__Task goal__. With the line containing "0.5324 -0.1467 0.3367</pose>" as the start and the line containing "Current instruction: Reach" as the end, transcribe that span of the entries below exactly, including both.

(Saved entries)
-- -- --

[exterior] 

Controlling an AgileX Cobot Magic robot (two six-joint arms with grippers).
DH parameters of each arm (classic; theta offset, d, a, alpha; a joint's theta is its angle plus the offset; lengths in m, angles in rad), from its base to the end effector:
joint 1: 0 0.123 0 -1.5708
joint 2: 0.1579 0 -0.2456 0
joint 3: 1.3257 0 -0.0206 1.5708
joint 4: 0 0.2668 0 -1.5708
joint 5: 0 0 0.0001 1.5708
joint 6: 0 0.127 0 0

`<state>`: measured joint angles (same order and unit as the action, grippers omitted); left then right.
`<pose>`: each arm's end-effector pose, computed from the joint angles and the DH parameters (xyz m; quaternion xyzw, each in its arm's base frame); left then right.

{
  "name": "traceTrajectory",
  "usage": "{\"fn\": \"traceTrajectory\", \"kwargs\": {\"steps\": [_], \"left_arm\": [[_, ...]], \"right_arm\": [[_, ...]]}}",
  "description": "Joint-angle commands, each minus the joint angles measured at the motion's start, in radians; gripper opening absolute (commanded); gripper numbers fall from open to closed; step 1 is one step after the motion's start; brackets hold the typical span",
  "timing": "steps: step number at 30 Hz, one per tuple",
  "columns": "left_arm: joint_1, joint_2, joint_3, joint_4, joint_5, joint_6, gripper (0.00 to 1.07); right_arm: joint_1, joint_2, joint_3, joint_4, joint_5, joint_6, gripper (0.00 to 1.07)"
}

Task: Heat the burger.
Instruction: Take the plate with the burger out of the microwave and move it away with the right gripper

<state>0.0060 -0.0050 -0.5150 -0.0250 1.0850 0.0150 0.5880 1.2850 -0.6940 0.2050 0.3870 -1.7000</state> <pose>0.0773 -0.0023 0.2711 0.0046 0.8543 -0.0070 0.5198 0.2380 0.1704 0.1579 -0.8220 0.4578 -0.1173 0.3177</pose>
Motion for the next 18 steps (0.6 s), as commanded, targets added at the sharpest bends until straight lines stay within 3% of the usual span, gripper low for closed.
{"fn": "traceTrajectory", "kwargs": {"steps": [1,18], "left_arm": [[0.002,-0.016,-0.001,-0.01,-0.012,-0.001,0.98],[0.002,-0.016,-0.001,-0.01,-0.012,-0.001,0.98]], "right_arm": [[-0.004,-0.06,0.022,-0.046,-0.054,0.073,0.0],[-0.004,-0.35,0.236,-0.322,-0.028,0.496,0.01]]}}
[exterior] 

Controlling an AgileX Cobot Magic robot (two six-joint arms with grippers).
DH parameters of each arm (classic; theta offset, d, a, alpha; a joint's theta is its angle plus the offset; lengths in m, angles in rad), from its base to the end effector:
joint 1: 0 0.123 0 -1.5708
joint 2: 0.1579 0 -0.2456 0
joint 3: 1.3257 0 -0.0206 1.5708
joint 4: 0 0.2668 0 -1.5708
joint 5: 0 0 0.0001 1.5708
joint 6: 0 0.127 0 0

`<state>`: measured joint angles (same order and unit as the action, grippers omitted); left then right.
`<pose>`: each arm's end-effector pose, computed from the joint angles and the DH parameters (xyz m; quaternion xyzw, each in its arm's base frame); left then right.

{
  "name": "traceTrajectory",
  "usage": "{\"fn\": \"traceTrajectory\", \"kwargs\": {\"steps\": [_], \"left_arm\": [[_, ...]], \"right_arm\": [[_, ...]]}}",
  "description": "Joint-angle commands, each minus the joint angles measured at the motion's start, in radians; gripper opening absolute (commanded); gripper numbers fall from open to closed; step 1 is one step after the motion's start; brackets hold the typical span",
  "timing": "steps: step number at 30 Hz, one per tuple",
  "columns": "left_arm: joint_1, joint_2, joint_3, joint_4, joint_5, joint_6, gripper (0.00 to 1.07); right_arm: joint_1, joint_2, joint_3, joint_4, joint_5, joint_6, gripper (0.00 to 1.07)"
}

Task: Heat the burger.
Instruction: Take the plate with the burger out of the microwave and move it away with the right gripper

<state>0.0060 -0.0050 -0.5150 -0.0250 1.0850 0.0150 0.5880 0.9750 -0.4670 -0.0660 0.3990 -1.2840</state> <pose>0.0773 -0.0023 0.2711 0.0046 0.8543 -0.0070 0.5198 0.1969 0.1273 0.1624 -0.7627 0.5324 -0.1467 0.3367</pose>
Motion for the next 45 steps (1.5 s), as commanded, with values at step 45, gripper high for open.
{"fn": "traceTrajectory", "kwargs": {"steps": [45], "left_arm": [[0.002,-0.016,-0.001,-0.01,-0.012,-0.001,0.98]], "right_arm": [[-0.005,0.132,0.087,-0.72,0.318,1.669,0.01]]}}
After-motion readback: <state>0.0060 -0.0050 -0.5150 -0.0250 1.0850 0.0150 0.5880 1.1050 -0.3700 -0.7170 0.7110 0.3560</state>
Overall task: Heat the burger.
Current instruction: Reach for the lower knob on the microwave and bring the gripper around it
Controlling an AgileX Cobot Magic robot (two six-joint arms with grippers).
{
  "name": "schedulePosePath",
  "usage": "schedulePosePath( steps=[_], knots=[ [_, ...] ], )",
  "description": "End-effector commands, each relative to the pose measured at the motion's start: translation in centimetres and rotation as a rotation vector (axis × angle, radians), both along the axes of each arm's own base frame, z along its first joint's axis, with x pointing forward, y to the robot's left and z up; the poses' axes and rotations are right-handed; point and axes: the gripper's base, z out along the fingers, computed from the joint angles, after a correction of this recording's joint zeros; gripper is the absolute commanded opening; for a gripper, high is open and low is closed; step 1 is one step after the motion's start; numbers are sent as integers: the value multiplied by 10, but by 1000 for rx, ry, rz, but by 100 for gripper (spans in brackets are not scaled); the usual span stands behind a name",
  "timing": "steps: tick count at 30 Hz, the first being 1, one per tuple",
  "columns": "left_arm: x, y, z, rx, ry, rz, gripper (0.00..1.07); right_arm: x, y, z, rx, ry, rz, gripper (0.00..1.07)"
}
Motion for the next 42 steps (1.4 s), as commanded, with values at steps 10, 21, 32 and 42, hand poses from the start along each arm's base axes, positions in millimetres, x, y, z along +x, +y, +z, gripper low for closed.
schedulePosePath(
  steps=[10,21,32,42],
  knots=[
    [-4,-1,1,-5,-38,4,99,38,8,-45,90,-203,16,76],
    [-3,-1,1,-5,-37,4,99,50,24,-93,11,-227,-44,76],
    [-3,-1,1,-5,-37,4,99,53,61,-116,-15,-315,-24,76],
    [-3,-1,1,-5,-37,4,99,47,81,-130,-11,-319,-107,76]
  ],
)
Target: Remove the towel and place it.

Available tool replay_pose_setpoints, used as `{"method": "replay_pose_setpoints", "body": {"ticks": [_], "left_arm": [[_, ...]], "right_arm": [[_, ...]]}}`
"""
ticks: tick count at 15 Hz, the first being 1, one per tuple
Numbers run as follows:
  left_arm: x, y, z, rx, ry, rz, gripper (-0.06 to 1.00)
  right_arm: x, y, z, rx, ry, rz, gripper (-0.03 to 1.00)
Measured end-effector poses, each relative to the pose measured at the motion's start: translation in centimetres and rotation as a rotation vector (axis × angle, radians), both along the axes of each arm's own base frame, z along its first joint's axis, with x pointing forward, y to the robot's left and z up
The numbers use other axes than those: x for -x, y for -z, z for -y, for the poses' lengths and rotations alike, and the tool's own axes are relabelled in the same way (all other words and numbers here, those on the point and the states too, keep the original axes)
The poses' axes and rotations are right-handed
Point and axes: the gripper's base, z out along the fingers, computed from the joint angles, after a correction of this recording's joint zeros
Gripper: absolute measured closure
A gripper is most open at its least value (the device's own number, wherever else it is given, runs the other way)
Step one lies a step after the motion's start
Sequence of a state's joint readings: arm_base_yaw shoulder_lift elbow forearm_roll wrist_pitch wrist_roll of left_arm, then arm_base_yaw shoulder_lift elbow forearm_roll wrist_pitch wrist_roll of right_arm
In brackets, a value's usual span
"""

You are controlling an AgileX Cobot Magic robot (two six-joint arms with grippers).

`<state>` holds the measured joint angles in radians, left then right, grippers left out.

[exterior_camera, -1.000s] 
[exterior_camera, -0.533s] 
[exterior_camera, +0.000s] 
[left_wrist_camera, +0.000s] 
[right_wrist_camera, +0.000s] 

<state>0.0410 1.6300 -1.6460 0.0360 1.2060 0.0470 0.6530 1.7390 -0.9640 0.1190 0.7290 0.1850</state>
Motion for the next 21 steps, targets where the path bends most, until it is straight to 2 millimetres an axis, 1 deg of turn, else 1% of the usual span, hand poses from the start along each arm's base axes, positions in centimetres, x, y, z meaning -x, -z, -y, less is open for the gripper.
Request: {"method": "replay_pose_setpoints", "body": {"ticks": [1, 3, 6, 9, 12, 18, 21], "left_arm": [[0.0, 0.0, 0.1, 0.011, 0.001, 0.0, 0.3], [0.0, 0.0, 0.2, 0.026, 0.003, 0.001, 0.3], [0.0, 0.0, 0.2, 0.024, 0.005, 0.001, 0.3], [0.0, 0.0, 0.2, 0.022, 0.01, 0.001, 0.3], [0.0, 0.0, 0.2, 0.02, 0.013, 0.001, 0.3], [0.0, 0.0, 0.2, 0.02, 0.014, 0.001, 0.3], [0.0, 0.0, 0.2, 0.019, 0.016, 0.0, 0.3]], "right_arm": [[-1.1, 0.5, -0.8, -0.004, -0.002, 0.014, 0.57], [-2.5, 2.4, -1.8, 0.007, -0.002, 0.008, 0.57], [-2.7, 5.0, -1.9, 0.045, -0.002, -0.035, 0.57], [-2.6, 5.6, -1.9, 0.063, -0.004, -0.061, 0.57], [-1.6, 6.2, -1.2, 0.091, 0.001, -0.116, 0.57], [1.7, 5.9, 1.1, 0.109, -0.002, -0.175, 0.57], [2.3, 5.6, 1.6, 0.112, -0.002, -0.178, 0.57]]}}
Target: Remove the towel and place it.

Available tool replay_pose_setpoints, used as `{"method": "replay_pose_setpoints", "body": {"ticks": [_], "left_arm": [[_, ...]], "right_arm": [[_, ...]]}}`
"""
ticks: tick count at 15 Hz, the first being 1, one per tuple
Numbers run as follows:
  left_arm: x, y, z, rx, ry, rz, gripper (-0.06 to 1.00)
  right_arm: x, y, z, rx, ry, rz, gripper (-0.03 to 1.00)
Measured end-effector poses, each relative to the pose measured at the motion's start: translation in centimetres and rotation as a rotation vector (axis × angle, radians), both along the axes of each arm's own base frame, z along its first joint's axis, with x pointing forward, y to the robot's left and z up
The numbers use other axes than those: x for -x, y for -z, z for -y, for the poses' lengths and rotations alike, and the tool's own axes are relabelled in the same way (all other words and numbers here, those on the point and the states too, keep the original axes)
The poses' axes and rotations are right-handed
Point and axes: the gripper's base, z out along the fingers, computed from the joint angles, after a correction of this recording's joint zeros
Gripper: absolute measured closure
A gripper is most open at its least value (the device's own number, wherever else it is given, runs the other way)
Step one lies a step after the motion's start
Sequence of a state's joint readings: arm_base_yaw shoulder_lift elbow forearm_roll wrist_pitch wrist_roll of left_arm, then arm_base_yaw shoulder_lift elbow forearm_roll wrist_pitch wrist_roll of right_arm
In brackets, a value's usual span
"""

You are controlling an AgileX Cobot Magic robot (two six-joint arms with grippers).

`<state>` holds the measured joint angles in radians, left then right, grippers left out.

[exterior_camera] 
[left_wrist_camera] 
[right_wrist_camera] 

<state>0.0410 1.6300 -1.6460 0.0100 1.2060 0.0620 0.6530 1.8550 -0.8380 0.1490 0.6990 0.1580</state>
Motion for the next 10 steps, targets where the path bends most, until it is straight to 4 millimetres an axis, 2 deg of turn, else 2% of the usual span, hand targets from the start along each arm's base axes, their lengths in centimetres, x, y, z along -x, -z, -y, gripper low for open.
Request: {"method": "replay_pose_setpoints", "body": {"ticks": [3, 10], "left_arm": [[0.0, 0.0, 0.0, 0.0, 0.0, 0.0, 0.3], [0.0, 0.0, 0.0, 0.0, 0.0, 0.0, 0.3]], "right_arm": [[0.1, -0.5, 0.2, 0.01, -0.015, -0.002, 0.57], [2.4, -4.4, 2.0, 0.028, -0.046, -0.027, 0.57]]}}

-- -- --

__Exercise response__.
<state>0.0060 -0.0050 -0.5150 -0.0250 1.0850 0.0150 0.5880 0.9750 -0.4670 -0.0660 0.3990 -1.2840</state> <pose>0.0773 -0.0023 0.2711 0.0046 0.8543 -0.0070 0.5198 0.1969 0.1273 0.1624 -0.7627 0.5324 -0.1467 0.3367</pose>
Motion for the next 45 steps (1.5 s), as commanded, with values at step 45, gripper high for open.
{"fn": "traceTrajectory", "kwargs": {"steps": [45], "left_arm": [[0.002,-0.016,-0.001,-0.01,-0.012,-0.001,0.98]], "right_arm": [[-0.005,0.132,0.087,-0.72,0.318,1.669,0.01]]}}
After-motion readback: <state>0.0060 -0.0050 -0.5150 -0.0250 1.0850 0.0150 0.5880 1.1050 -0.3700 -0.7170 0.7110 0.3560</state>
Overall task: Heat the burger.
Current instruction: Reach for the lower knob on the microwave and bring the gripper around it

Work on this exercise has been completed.